On an especially bizarre note, Pepsi (and a few other sodas) was once used as a pesticide by farmers in India. Before you go and call poison control, keep in mind that all of the sugar in Pepsi was probably just attracting nearby insects that went on to kill the even smaller larvae damaging the farmers’ crops. Still, the terms pesticide and soft drink should never go hand in hand.
An investigation by Boston University published in The American Journal of Preventive Medicine found that both Coca-Cola and Pepsi sponsored close to 100 national health organizations between 2011 and 2015. Coke also spent six million dollars on lobbying efforts between 2011-2014 (Pepsi spent $3 million). Moreover, Coke and Pepsi lobbied against at least 28 different public health bills focusing on lowering public soda consumption and/or improving nutrition.
All in all, 96 health organizations took money from either Coke or Pepsi during the studied period, with 83 taking funds from Coca-Cola only.

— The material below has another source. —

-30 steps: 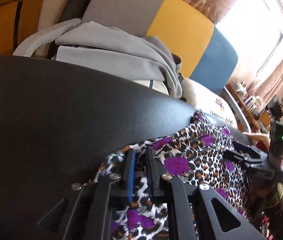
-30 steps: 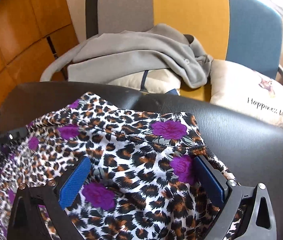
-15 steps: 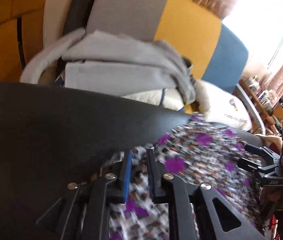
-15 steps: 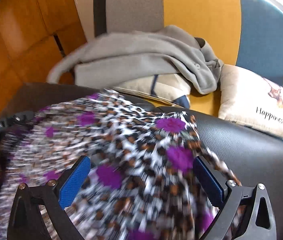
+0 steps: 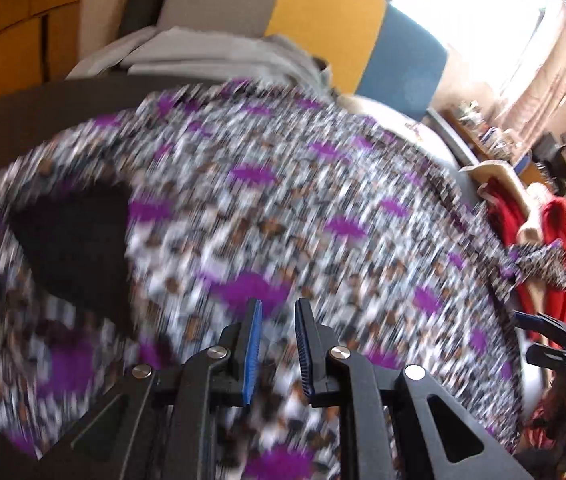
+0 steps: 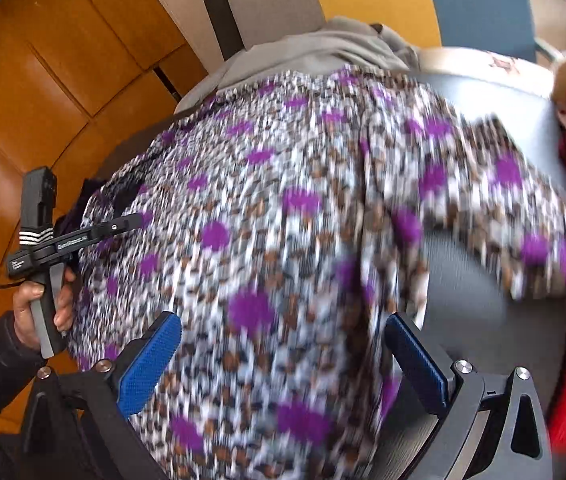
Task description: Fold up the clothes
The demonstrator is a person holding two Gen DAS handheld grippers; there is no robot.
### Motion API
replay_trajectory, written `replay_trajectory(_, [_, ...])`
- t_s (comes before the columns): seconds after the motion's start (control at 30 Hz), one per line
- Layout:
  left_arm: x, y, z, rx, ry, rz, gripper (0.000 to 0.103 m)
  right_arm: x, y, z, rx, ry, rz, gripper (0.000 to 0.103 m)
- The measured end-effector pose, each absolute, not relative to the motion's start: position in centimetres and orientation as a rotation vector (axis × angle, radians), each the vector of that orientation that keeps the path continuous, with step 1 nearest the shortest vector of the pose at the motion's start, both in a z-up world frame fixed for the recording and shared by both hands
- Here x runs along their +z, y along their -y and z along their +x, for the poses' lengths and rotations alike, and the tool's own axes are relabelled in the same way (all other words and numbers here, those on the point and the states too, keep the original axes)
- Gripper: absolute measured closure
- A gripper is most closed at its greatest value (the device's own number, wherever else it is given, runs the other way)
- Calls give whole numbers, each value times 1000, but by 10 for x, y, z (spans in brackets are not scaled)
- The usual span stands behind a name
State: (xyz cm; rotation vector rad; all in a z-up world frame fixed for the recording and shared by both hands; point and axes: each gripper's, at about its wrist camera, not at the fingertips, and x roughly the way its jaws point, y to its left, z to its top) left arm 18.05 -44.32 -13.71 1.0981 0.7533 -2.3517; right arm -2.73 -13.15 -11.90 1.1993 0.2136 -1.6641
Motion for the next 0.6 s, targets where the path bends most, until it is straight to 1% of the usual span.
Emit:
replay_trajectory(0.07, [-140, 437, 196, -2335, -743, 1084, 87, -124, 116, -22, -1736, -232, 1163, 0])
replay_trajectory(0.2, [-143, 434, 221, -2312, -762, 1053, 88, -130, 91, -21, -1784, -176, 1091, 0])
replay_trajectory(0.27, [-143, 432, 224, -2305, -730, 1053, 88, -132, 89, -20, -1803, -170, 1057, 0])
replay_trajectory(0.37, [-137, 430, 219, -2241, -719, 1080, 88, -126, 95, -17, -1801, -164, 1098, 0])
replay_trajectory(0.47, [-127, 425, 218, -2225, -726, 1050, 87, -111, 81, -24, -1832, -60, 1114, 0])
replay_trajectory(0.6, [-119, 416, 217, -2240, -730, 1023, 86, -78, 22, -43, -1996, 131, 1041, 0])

“The soda companies can neutralize potential legislative opposition by invoking reciprocity and financial dependence from national health organizations,” says lead study author Daniel Aaron in a press release. “Rather than supporting public health, organizations may become unwitting partners in a corporate marketing strategy that undermines public health.”
Additionally, Coca-Cola was sued in the fall of 2020 for its plastic pollution by the Earth Island Institute and Plastic Pollution Coalition. Break Free From Plastic also named Coca-Cola the biggest plastic polluter on the planet in 2019.
Like many other soda brands, Sun Drop contains sodium benzoate, yet another preservative that has shown serious carcinogenic properties, immune system weakening tendencies, and a penchant for promoting hyperactivity in adolescents.
But that’s not all: Sun Drop also contains brominated vegetable oil (BVO). BVO serves as an emulsifier, making sure the ingredients in the soda stay mixed together properly. So, what’s the big deal? Well, for starters BVO is banned as a food additive across a large portion of the globe (Europe, Japan) – but not the good ol’ USA!
This synthetic chemical is woefully understudied, so we’re still only scratching the surface of its potential health impact on humans. That said, one of its main ingredients (bromine) has been linked to a plethora of scary health developments like headaches, skin problems, and even memory loss. What we do know is that ingesting BVO results in lingering pieces of residue within body fat found in the brain, liver, and other organs.
You would have to drink over two liters of soda containing BVO per day to be at serious risk of bromine buildup in your body, but the point still stands.
BVO actually used to be much more common in sodas. Around 2013-2014 both Coca-Cola and Pepsi pledged to remove BVO from all of their beverages (yet it took until 2020 to see the ingredient finally be taken out of Mountain Dew).